┏━━
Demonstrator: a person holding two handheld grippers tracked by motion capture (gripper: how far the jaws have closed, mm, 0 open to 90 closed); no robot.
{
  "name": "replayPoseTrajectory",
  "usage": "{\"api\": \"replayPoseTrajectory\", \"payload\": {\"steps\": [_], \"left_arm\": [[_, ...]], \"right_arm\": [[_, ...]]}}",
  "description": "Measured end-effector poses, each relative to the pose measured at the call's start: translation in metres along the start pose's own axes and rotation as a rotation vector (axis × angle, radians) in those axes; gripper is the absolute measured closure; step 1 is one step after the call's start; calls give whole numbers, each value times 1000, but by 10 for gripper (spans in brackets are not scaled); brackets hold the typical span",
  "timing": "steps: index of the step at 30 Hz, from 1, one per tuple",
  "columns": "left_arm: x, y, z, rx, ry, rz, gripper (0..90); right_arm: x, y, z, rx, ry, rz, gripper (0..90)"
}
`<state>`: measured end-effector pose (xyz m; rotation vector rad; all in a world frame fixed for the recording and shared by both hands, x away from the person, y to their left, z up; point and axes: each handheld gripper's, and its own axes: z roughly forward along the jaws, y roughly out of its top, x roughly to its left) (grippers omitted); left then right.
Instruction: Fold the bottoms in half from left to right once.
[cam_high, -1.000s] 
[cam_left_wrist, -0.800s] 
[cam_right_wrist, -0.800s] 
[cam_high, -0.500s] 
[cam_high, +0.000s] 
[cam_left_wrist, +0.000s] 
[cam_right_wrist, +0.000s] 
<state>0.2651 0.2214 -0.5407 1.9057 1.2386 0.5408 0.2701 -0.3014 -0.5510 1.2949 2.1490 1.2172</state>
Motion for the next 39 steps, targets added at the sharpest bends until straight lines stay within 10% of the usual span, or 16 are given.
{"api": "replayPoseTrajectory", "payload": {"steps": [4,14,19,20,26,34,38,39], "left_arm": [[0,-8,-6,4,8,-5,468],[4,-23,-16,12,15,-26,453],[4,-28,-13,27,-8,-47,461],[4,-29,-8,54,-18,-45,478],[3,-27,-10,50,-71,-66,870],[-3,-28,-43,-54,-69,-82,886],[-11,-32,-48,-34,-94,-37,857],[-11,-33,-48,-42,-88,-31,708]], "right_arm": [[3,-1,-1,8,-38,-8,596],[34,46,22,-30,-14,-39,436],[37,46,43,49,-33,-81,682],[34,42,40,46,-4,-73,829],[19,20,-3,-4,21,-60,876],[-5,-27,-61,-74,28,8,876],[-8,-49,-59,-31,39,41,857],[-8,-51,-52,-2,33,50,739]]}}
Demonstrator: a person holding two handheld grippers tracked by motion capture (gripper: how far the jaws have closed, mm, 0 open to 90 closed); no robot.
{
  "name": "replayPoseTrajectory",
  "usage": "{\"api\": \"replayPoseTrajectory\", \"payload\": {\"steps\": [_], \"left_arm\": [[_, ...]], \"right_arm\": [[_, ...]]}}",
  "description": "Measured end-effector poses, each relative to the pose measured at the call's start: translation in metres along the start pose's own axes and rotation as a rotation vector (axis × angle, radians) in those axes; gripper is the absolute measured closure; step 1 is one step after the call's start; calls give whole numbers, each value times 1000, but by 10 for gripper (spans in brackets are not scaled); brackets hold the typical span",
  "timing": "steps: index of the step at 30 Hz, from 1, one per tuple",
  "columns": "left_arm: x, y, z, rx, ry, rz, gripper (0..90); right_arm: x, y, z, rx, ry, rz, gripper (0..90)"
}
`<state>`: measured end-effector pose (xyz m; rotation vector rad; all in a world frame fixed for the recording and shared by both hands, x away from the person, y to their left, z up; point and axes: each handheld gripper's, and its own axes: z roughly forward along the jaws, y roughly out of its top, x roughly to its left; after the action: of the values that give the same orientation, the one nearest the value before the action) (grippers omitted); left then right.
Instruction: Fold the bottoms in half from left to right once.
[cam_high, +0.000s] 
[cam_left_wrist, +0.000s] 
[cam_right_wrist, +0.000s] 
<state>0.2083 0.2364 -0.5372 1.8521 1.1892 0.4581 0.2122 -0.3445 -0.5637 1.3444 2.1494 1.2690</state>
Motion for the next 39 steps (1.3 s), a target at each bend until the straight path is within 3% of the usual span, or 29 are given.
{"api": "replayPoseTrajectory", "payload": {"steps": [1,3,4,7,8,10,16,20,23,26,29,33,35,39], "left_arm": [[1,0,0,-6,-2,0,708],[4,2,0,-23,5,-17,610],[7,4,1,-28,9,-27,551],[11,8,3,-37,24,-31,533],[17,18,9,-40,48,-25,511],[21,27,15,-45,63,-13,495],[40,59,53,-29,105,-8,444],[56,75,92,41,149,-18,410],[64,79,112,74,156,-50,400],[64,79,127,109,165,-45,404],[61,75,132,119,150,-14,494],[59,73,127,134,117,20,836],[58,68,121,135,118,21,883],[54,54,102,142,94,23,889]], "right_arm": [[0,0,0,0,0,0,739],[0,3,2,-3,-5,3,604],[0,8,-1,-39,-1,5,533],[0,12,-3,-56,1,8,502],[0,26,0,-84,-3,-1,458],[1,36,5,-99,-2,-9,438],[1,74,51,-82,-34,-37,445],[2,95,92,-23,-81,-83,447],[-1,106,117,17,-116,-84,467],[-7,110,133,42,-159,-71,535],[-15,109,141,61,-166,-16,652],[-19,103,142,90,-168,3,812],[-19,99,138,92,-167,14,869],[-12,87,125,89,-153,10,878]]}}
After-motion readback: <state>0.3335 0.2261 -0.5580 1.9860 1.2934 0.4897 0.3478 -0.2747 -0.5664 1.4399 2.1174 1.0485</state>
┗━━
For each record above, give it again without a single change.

Demonstrator: a person holding two handheld grippers tracked by motion capture (gripper: how far the jaws have closed, mm, 0 open to 90 closed); no robot.
{
  "name": "replayPoseTrajectory",
  "usage": "{\"api\": \"replayPoseTrajectory\", \"payload\": {\"steps\": [_], \"left_arm\": [[_, ...]], \"right_arm\": [[_, ...]]}}",
  "description": "Measured end-effector poses, each relative to the pose measured at the call's start: translation in metres along the start pose's own axes and rotation as a rotation vector (axis × angle, radians) in those axes; gripper is the absolute measured closure; step 1 is one step after the call's start; calls give whole numbers, each value times 1000, but by 10 for gripper (spans in brackets are not scaled); brackets hold the typical span",
  "timing": "steps: index of the step at 30 Hz, from 1, one per tuple",
  "columns": "left_arm: x, y, z, rx, ry, rz, gripper (0..90); right_arm: x, y, z, rx, ry, rz, gripper (0..90)"
}
`<state>`: measured end-effector pose (xyz m; rotation vector rad; all in a world frame fixed for the recording and shared by both hands, x away from the person, y to their left, z up; point and axes: each handheld gripper's, and its own axes: z roughly forward along the jaws, y roughly out of its top, x roughly to its left) (grippers omitted); left then right.
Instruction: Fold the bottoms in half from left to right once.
[cam_high, -1.000s] 
[cam_left_wrist, -0.800s] 
[cam_right_wrist, -0.800s] 
[cam_high, -0.500s] 
[cam_high, +0.000s] 
[cam_left_wrist, +0.000s] 
[cam_right_wrist, +0.000s] 
<state>0.2651 0.2214 -0.5407 1.9057 1.2386 0.5408 0.2701 -0.3014 -0.5510 1.2949 2.1490 1.2172</state>
Motion for the next 39 steps, targets added at the sharpest bends until straight lines stay within 10% of the usual span, or 16 are given.
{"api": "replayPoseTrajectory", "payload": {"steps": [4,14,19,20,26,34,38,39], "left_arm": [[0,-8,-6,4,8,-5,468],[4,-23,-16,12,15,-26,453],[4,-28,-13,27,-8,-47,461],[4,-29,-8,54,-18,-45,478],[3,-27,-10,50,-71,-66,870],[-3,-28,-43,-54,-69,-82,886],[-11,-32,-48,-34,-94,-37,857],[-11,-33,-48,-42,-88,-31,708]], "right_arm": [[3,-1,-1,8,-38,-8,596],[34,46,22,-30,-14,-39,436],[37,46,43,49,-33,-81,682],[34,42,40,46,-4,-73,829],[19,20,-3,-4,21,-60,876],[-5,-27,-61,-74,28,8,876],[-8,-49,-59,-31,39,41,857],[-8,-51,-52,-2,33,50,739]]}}
Demonstrator: a person holding two handheld grippers tracked by motion capture (gripper: how far the jaws have closed, mm, 0 open to 90 closed); no robot.
{
  "name": "replayPoseTrajectory",
  "usage": "{\"api\": \"replayPoseTrajectory\", \"payload\": {\"steps\": [_], \"left_arm\": [[_, ...]], \"right_arm\": [[_, ...]]}}",
  "description": "Measured end-effector poses, each relative to the pose measured at the call's start: translation in metres along the start pose's own axes and rotation as a rotation vector (axis × angle, radians) in those axes; gripper is the absolute measured closure; step 1 is one step after the call's start; calls give whole numbers, each value times 1000, but by 10 for gripper (spans in brackets are not scaled); brackets hold the typical span",
  "timing": "steps: index of the step at 30 Hz, from 1, one per tuple",
  "columns": "left_arm: x, y, z, rx, ry, rz, gripper (0..90); right_arm: x, y, z, rx, ry, rz, gripper (0..90)"
}
`<state>`: measured end-effector pose (xyz m; rotation vector rad; all in a world frame fixed for the recording and shared by both hands, x away from the person, y to their left, z up; point and axes: each handheld gripper's, and its own axes: z roughly forward along the jaws, y roughly out of its top, x roughly to its left; after the action: of the values that give the same orientation, the one nearest the value before the action) (grippers omitted); left then right.
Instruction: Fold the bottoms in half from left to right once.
[cam_high, +0.000s] 
[cam_left_wrist, +0.000s] 
[cam_right_wrist, +0.000s] 
<state>0.2083 0.2364 -0.5372 1.8521 1.1892 0.4581 0.2122 -0.3445 -0.5637 1.3444 2.1494 1.2690</state>
Motion for the next 39 steps (1.3 s), a target at each bend until the straight path is within 3% of the usual span, or 29 are given.
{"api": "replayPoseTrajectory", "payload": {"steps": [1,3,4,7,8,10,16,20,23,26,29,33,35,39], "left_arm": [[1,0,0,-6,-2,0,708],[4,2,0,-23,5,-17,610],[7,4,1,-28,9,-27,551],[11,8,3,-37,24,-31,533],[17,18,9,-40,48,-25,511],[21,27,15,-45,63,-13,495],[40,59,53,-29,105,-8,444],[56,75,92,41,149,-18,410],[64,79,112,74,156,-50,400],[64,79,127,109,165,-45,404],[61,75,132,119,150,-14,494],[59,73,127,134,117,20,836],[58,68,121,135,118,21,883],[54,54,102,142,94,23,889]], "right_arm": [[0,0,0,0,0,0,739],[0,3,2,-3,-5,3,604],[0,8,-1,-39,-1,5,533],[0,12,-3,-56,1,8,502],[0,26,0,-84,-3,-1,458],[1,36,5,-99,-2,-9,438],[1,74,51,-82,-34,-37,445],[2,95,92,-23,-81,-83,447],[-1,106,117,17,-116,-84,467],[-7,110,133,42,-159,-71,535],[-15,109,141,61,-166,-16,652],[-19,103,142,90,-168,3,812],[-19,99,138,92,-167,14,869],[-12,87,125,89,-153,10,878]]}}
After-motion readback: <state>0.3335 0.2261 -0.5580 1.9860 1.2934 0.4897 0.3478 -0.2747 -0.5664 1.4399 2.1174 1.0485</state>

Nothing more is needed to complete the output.